The Republican National Committee’s new advertisement critical of the the Wall Street “bailout” was produced and sent to television stations in key states before the package failed, officials at two stations said.

“Wall Street Squanders our money. And Washington is forced to bail them out with — you guessed it — our money. Can it get any worse?” asks the ad’s narrator, as the words “BAILOUT WITH OUR MONEY” cross the screen. (The answer: Obama’s plans would make it worse.)

The ad, however, seems to assume that it can safely attack a successful plan. And the reason may be the timing: Though it started airing this morning, the spot was released to stations yesterday morning, ad executives at stations in Michigan and Pennsylvania said.

So, engineer a bailout to satisfy your pampered billionare cronies, then attack the democrats for the bailout.  Joy.  Thieving rat bastards, one and all.

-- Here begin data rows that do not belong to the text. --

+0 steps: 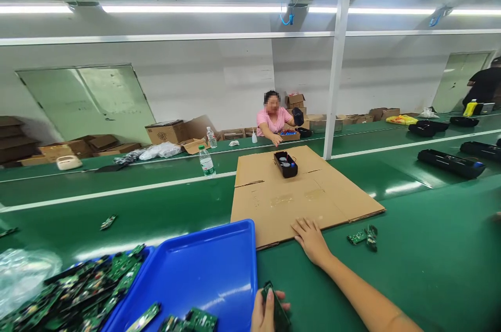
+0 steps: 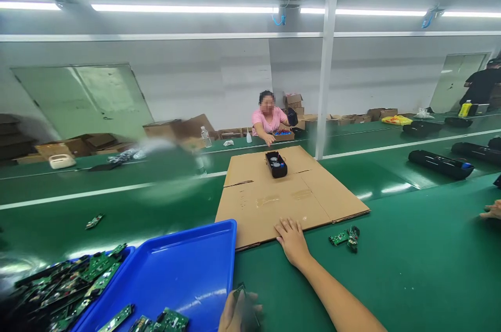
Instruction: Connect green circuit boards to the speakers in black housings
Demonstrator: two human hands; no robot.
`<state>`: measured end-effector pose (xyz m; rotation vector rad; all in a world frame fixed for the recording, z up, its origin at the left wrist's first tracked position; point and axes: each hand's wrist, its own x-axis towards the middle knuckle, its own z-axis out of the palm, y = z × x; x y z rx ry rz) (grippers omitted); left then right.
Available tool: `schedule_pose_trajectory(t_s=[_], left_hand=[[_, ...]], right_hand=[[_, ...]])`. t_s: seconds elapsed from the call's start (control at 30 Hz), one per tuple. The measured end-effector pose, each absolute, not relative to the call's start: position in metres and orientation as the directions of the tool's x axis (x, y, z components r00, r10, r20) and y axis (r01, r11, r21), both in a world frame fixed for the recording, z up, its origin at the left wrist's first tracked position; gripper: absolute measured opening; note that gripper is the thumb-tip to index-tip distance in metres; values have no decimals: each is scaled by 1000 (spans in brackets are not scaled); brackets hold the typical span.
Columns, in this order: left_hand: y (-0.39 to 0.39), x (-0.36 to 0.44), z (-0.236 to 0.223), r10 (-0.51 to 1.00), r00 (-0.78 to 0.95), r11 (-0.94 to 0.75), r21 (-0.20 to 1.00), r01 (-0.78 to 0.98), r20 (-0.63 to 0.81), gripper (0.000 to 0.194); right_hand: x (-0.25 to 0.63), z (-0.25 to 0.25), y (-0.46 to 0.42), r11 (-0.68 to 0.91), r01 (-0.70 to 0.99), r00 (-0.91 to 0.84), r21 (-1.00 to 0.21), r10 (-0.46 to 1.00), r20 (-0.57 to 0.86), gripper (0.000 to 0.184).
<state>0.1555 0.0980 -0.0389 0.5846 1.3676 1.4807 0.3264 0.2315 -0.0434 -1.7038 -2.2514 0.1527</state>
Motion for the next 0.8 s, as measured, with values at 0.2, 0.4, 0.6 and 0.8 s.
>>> schedule_pose_trajectory(t_s=[0.2, 0.4, 0.6, 0.8], left_hand=[[99, 156, -45, 899, -380, 107, 949, -296, -220, 67], [100, 160, -57, 944, -324, 59, 998, -34, -67, 65], [102, 160, -66, 942, -325, 74, 997, -19, -76, 61], [101, 159, -66, 951, -303, 68, 998, 12, -61, 57]], right_hand=[[323, -27, 252, 250, 936, -201, -249, 958, 203, 48], [325, 25, 347, 224, 955, -177, -194, 956, 235, 41], [309, 40, 383, 195, 970, -161, -146, 963, 218, 36], [315, 47, 375, 344, 926, -290, -156, 912, 290, 29]])
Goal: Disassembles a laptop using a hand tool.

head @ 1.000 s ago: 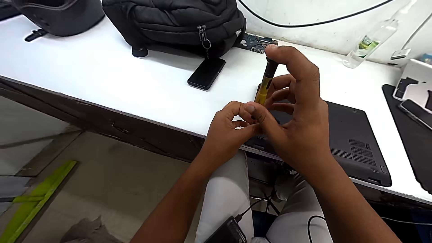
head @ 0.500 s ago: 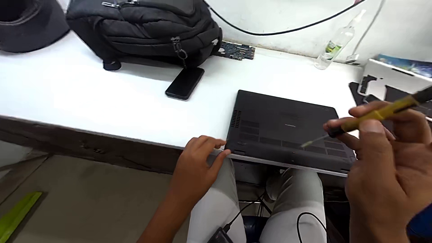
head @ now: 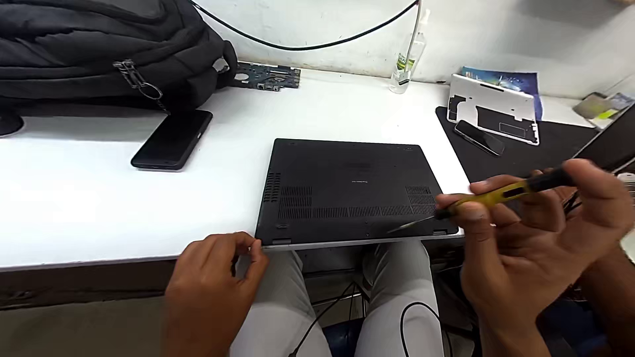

Breaking down the breakdown

Chris Bowers discusses what it’s like being called an idiot.  Repeatedly.  For the sin of winning the argument on a flawed bailout plan.

Being one of the roughly one hundred and eighty million Americans who opposed the bailout bill today, I have to say that I can’t remember being called stupid so often in a 24 hour period so many times in my life. Like the many other lobotomized zombies that compose, or decompose, the slathering, brain dead hordes who simply don’t understand economics, it is important to speak to me slowly, remind me that I should abrogate all of my decision making to academic experts and, if I don’t, that it will be an example of how democracy itself has failed.

Yeesh. I think I am developing a better understanding of why the conservative backlash narrative works so well. People on the losing side of major legislative and electoral battles in America really do have a habit of calling the winners stupid. When discussing the defeat of the bailout today, the pundit tone on television was almost universally patronizing, sneering disbelief. This even though the pundits were talking about members of Congress who almost all have advanced degrees, who all were democratically elected by hundreds of thousands of people, who acted under enormous stress and in opposition to all available leadership, and who by virtually every available measure are all really, very successful, hard working, people who work in public service. And yet, the disbelief as to how this group of Neanderthals would dare to put the country in such a grim position by daring to vote against this bailout is surely a sign of not only idiocy, but of the failure of the democratic process itself.

After being told at least two dozen times today that my opposition to the bailout is not valid because I don’t have enough college credit in economics, I think a few things need to be said. I say them in the extended entry.

Read it in full.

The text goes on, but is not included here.